南原繁演習より9

 今回は、南原繁『国家と宗教』、第2章「キリスト教の「神の国」とプラトンの理想国家」「三 二つの国の綜合の類型=トーマスとヘーゲル」の後半(113-120頁)を紹介します(6月20日の演習)になります。
 古代ギリシャ(プラトン)の国家論とイエスの「神の国」との相違を前提とした試みを描き、さらにそれを批判的に分析することが、この節のテーマであり、今回は前回の中世のスコラ的文化総合(トマス)に続き、近世プロテスタントの文脈におけるヘーゲル(類型)が扱われます。

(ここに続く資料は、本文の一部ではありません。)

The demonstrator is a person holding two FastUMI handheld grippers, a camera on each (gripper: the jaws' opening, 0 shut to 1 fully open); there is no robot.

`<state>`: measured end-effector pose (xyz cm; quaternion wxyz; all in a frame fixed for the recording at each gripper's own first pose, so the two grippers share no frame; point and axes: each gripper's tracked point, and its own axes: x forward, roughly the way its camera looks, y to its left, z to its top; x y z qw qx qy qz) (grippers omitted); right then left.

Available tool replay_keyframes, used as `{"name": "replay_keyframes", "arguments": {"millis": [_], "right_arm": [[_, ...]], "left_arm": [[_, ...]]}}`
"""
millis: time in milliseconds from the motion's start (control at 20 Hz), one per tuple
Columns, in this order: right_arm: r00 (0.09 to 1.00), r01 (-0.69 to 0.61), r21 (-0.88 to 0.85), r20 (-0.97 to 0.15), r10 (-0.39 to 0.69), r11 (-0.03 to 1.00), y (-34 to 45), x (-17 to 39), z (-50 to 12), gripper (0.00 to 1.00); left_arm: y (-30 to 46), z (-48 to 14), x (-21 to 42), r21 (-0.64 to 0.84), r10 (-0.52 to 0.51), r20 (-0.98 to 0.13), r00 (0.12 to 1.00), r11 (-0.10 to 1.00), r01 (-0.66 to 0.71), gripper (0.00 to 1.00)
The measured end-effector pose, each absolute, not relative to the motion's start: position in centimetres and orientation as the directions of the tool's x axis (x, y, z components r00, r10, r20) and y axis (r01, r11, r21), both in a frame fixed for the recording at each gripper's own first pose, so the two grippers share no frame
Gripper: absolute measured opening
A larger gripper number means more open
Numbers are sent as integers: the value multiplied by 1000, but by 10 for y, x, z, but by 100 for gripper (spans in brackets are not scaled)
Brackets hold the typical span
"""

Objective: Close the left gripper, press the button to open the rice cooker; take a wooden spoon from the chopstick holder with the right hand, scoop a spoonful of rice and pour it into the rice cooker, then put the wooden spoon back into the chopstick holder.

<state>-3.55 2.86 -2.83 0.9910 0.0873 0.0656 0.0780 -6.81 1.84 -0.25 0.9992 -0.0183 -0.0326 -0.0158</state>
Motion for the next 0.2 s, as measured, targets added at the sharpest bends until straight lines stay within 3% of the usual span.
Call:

 中世から近世を繋ぐ議論として、ルネッサンスと宗教改革について簡単に触れた上で(113)、ヘーゲル=第二の類型が、「近世のプロテスタント哲学の側からあえて企てられた解答」(114)として論じれます。議論は、次のような構成なります。
・ヘーゲルにおける綜合の概要(114-117)
・ヘーゲル的綜合の批判(117-118)
・ヘーゲル的綜合の崩壊(119-120)

 ポイントは以下の通り。

1.「ヘーゲルにおける綜合の概要」
 「ヘーゲルにおっては、国家は単に精神の外郭にとどますものではなく、それ自ら「絶対精神」の原理に従って行動し、教会をまつまでもなく、直接に、自らその市民の宗教生活について、神の精神にふさわしく訓育すべき使命を有する」(114)、「国家は客観的精神の最高形態として、人倫の統体──倫理的精神の完全な形態である」、「理性的な具体的普遍である」。
「国家は神的絶対精神の具体的実現として、地上の神の国である。」
「国家はその根拠を宗教自体において求められ、政治と宗教とは完全に綜合されてある。」「いまや教会の権威の媒介によらず、人間の自己意識における啓示として、新たに人間精神の自由を出発していることである」、「絶対精神・神的理性の自己発展」(115)
「国家はそれ自身文化の統体である。けだし、近代国家の最高の精神的基礎づけ、その宗教的神聖化と称すべく、中世カトリック教会に代って近世国民国家が精神的万能をもって現われたのであり、それは取りも直さず、古代国家理想を新しくキリスト教精神によって生かそうとするものと解せられる」。
「国家の精神は英雄的支配者において表現せられ、・・・「世界史的偉人」の心内に啓示され、彼は世界の発展の必然的最高の段階に打ついて識り、よくそれを自己の目的として実現する物でなければならない」(116)
「プラトンの国家理想は、近世に至ってルソーを通して、ドイツ理想主義国家哲学に流れ込み、カントに出で、ヘーゲルに至って近代的完成を遂げ、新しく近世キリスト教の原理と結合されたのである」(117)。

2.「ヘーゲル的綜合の批判」
「キリスト教の「神の国」の理想とのあいだに、ふたたび」「大なる隔絶」、「「神の国」の合理的な政治的組織化」、「神の国は本来「愛の共同体」としての特質を喪失し、いまや、さながら国民国家的な一個の政治的王国へと転落する」(117)。
「国家の「絶対性」の故によって、彼以後ドイツを中心として結成せられた国家万能の主張と反動思想に対して、彼自ら責任があると言わねばならぬ」。
「すべての国民は世界歴史の審判のもとに立ち、もっぱら世界精神がこれを決定するのである」、「世界精神が個々の民族精神を超越して第三者として外部に独立して存在するというよりは、結局、世界精神とはその時代の精神を担って立つ特定の民族精神のことであり、ヘーゲルにとっては、すなわちゲルマン民族国家にほかならない」(118)。

3.「ヘーゲル的綜合の崩壊」
「絶対的観念論に対して、やがて極端な反動が起った」、「「精神」の哲学も」「まもなく分裂と崩壊の運命をたどるに至った」。
「ヘーゲルにあって神的な絶対的世界精神として考えられたものが、単なる人間の発展と成り、・・・その物質的経済的存在の方面のみが強調され、しかも、かような人間の物質的存在の関係、すなわち経済的生産関係が、本来精神の運動である弁証法を、こんどは自分の側にひきつけ、自分自身の発展に利用するに至った」、「マルクスおよびエンゲルスの経済的唯物史観」(119)
「その哲学は実に宗教哲学を問題として分裂した」、「ヘーゲル左派に属するフォイエルバッハを通じて」(119)
「「神の国」の観念が新たに人間の自由と平等の共同体である共産主義社会に置き換えられたあり」(119-120)
「本来キリスト教的観念の摂取および変容なくしては、また彼らの世界観を構成し得なかったところである」、「その世界観ないし哲学が極めて皮相、かつ一面的であって、その共産主義理想社会は根底においてキリスト教の理想といかに隔絶するものであるか」、「それはもはや「神の国」の価値転換であると同時に、プラトン国家理念の廃棄である」(120)。

 以下、コメント。
・今回のヘーゲル批判は、ヘーゲル以降のカント主義というべきものだろうか。
・ゲルマン民族国家への批判は、当然ナチズム(全体主義的国家)が念頭にあるとして、当時の日本に対する批判という含意をどの程度読み取るべきか。

 前期の演習も、第2章も完了間近であり、いよいよ大詰めです。後期は、10月からですが、第3章から始め、第4章まで行い、『国家と宗教』は読み上げることになります。わたくし自身は、この間に、南原に関連した論文を一本書く予定です。